Broader topic, yes, but I would just like to mention that S-modding Operations Centre, one of the most expensive hullmods in the game (most expensive in some cases - for Frigates it costs twice as much as SO!), is not something that practically anyone does...

Quote
didn't say they had the *same* impact on all tech levels! Just that it affects most ships and so its relative impact on high-tech is somewhat mitigated.

Stepping back to address the broader point: I don't think the argument that one shouldn't try to balance things because they *might* become imbalanced in some other way makes much sense. Balancing is an iterative, incremental process. When there are changes - especially with a bigger release - the balance will be disturbed, and needs more adjusting. But, yeah, like... might as well not add new ships because they might be overpowered, not add new mechanics because they might be exploitable, and so on. Balancing things is just an ongoing part of dev work.
Fair point, and something like the Termination Sequence change is definitely more than just "ship's too good, maybe reduce it's flux stats". That said I am concerned about things getting nerfed that don't need to be, or things getting nerfed beyond what's needed. Tempests are good, sure, but they're good for premium frigates in a patch that heavily pushes a frigate meta. If those skills change, suddenly Tempests are less good, and if they get nerfed on top of that suddenly they might be plain awful (for their cost). Basically what happened to Drovers in 0.95 - once there was Drover Spam, now there is Herons trying to justify hauling carriers around.

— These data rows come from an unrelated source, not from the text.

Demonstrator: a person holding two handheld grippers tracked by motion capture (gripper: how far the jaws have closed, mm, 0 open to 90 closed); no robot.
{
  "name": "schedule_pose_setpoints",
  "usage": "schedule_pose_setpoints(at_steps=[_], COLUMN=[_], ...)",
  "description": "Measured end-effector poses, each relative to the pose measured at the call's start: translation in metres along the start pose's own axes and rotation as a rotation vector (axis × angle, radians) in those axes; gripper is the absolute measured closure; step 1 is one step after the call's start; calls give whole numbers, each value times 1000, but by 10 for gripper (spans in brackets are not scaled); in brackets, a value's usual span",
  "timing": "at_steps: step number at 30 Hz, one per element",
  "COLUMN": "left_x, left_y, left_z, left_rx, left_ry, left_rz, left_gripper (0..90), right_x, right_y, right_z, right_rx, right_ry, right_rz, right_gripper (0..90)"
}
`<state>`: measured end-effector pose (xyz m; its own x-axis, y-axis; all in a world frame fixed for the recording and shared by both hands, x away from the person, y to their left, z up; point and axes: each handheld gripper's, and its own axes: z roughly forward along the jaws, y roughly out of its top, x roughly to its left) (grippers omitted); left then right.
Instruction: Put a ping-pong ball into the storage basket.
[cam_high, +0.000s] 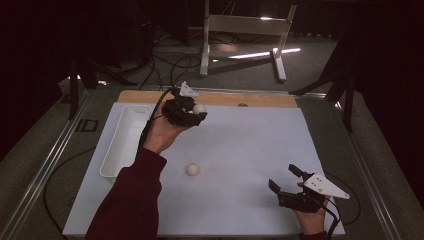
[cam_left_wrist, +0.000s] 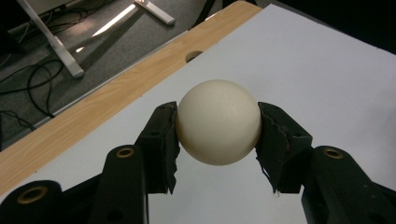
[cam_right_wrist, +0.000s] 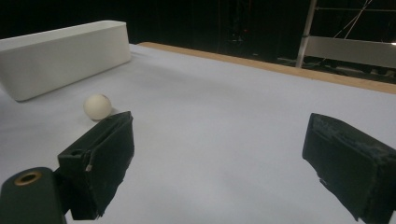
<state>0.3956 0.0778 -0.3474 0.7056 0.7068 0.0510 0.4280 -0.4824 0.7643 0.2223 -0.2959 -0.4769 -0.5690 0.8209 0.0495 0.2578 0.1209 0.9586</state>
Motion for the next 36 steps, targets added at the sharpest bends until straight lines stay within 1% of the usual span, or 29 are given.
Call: schedule_pose_setpoints(at_steps=[3,9,12,36], left_x=[1,1,2,15], left_y=[-1,-3,-5,-29], left_z=[-1,-4,-7,-26], left_rx=[-2,-7,-15,-41], left_ry=[-9,-10,-17,17], left_rz=[-9,-5,-11,-38], left_gripper=[517,517,517,516], right_x=[1,0,0,-1], right_y=[0,0,0,0], right_z=[0,0,0,1], right_rx=[0,-3,1,3], right_ry=[1,0,2,0], right_rz=[0,3,2,3], right_gripper=[89,88,89,88])
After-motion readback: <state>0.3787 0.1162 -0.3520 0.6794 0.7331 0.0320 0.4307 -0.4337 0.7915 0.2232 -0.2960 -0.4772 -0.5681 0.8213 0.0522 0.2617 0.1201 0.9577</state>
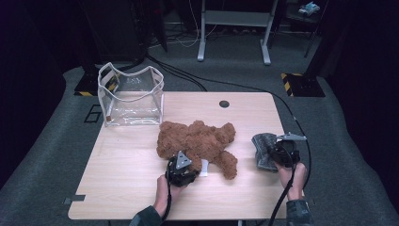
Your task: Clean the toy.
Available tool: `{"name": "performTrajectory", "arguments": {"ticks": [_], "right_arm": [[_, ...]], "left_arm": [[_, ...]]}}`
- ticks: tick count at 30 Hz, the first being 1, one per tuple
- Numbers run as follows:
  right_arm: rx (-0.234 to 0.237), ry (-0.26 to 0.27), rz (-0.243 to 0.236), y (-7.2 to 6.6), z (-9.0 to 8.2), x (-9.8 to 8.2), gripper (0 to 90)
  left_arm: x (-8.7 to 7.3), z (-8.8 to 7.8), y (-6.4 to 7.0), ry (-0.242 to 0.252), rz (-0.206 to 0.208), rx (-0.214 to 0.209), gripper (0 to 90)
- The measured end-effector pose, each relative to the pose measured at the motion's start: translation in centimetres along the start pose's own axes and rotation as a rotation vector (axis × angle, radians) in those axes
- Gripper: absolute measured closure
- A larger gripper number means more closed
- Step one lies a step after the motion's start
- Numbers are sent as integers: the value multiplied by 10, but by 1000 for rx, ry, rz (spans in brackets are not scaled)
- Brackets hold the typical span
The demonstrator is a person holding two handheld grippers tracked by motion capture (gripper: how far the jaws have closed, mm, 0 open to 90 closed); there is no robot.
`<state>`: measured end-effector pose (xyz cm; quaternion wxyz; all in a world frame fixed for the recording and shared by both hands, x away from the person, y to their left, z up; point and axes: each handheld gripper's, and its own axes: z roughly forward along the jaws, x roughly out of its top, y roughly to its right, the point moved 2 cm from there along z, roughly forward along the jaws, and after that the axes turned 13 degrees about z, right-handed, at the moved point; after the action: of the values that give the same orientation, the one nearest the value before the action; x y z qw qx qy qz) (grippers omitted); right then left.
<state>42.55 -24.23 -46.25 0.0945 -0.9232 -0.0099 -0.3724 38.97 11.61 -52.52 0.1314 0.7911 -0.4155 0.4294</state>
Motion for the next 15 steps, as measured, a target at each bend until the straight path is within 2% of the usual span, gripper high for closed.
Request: {"name": "performTrajectory", "arguments": {"ticks": [6, 13, 15], "right_arm": [[3, 5, -4, 2, -1, 1, 810], [1, 12, 3, 2, -2, 2, 810], [5, 18, -4, 1, -2, 2, 810]], "left_arm": [[9, -6, -6, 31, 40, 0, 690], [21, -11, -16, 43, 80, -21, 707], [24, -11, -20, 46, 91, -15, 708]]}}
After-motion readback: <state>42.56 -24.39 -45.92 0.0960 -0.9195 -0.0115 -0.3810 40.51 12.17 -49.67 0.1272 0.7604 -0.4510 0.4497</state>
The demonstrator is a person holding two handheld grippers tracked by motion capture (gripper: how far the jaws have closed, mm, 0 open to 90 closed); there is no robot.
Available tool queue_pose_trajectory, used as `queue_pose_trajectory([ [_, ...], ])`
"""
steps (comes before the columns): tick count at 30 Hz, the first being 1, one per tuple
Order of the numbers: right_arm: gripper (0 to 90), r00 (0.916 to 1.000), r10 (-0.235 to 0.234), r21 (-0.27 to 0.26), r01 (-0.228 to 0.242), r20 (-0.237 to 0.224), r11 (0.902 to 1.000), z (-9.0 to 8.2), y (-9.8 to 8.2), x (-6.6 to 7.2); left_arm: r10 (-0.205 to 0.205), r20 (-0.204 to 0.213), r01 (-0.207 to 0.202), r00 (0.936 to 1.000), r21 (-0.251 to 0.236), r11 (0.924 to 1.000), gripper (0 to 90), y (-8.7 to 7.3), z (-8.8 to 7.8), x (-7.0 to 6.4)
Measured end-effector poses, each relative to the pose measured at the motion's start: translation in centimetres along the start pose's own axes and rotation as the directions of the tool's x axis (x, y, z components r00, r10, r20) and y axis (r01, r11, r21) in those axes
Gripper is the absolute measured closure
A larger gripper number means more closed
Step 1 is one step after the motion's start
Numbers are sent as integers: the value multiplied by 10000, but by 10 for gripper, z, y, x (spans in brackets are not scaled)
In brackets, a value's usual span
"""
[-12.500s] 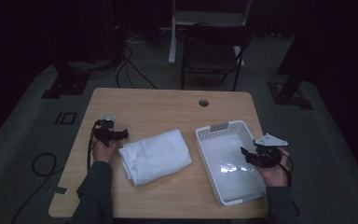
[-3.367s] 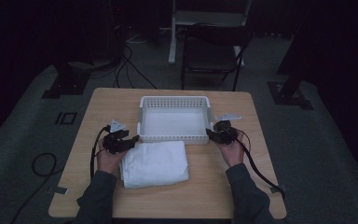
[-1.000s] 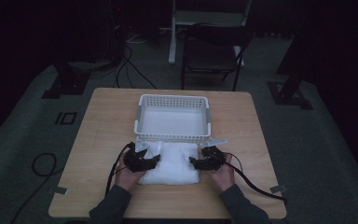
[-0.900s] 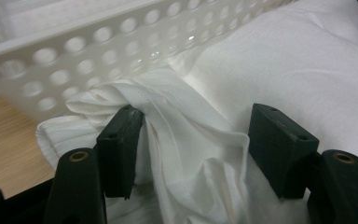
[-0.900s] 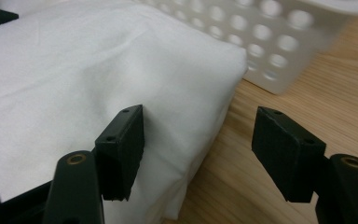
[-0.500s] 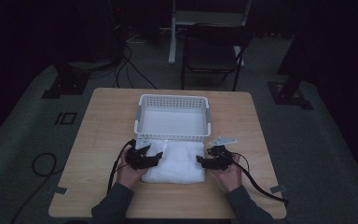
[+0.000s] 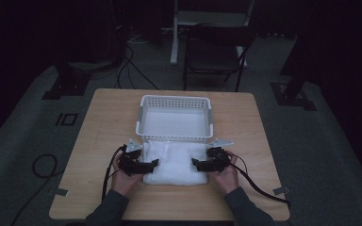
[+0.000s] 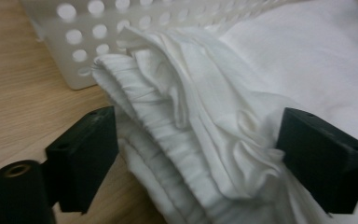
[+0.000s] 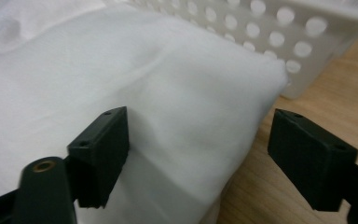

Of course we'll have to see how all the skill changes, ship additions/adjustments, etc., ultimately add up. I'd just hate to see Tempests (or High Tech in general) become the next Drover and me moving on to the next "overtuned" fleet composition because the overnerfed ones just can't justify their costs.
Title: Re: A Tale of Two Tech Levels
Post by: Demetrious on May 31, 2021, 03:38:46 PM
I really like everything I read in that blogpost but what I really, really adore is how the new hulls neatly fit into the low-tech Domain design doctrine.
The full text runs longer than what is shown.